Beside her, Fallach let out a sharp breath.
“Isn’t cerb the ancient word for. .?”
“It’s an old name, Hill of Silver,” replied Fidelma, swiftly moving on. “But apart from your reservations, Donn Dige, I presume that there were no other objections to this marriage? Your daughter was in love with him?”
“Love!” sniffed Donn Dige, as if such a thing were not even worth discussing.
“When was the marriage?”
“Six months ago.”
“And the marriage has proved a happy one?”
“As I said, the only thing that worried my daughter, according to Doireann, was this recent business of imagining the Uí Fidgente were raiding the farmstead. I understand that it happened two times and two times it was shown to be in his imagination.”
“And at the time these raids were supposed to take place, your daughter was not at the farmstead. Was she staying with you?”
“I am not my daughter’s keeper. I have no idea where she was.”

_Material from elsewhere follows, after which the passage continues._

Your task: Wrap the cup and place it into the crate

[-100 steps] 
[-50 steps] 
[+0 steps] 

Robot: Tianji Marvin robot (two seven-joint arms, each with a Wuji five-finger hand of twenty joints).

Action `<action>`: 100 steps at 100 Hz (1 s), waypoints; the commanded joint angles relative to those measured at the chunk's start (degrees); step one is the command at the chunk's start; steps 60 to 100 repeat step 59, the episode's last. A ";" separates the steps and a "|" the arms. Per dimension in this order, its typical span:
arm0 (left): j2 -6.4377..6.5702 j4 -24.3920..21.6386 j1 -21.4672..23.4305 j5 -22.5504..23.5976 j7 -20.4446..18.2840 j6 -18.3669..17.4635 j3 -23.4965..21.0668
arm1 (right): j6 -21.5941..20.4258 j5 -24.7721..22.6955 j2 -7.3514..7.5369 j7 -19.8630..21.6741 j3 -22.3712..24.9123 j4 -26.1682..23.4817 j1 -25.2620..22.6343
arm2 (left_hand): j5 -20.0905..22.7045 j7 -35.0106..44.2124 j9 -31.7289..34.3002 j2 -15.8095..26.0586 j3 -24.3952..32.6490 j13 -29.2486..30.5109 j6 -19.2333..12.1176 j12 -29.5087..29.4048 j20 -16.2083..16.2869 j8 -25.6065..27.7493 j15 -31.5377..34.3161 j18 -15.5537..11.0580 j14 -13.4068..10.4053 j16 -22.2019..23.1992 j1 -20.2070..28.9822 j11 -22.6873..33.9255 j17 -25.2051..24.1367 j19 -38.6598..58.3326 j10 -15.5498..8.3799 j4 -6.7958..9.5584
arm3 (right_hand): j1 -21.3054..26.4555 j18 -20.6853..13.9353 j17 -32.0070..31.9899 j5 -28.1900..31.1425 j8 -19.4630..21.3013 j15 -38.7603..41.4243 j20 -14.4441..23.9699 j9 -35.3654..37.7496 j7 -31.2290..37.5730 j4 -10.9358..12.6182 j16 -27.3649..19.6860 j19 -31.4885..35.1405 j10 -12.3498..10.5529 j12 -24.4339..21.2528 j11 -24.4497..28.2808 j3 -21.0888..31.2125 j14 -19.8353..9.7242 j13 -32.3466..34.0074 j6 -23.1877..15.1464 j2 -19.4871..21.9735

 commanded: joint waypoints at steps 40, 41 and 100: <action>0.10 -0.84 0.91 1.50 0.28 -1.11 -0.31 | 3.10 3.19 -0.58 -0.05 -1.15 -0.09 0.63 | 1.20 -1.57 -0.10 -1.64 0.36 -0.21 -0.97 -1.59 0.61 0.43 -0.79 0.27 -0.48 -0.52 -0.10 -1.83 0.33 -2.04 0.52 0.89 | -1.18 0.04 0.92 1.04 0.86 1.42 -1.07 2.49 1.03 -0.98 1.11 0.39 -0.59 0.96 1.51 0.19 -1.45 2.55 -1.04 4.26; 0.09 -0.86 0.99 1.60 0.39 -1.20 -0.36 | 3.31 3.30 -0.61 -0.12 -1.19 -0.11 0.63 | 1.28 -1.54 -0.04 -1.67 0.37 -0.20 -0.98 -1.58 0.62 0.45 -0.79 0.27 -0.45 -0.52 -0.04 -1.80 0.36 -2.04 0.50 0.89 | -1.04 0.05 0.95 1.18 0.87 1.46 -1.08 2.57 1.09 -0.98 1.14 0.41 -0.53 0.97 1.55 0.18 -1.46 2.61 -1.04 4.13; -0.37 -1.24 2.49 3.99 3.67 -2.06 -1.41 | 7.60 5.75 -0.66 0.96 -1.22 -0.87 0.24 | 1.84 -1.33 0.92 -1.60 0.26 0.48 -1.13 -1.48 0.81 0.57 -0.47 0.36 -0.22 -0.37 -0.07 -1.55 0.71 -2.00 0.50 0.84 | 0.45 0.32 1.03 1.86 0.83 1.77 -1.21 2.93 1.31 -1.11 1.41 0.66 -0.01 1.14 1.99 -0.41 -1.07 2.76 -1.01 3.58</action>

“Tell me something about Febrat’s background.”
“There is nothing to tell. I believe that his parents died when he was a child. The mother died in childbirth and the father later on. The father was a sen-cleithe, a herdsman, and that was the occupation Febrat followed until he met my daughter. . But where is my daughter?” Donn Dige suddenly demanded.
“I intend to find out,” Fidelma said softly as she stood up.
Donn Dige suddenly looked pale and her features no longer had the haughty expression. For all her haughtiness and keeping her emotions to herself, the hurt that her daughter had not visited her shone in the pale eyes of the elderly woman.
“Has Febrat killed her and pretended that the Uí Fidgente have carried her off?”
“What makes you ask that?”
“It stands to reason. The man has become mad. . or cunning. He went to Díomsach the chief with outlandish tales of raids twice. Twice the claims were investigated. According to you he went a third time today and it is likely that he thought that Díomsach would not even bother to investigate and simply throw him out of his fortress.”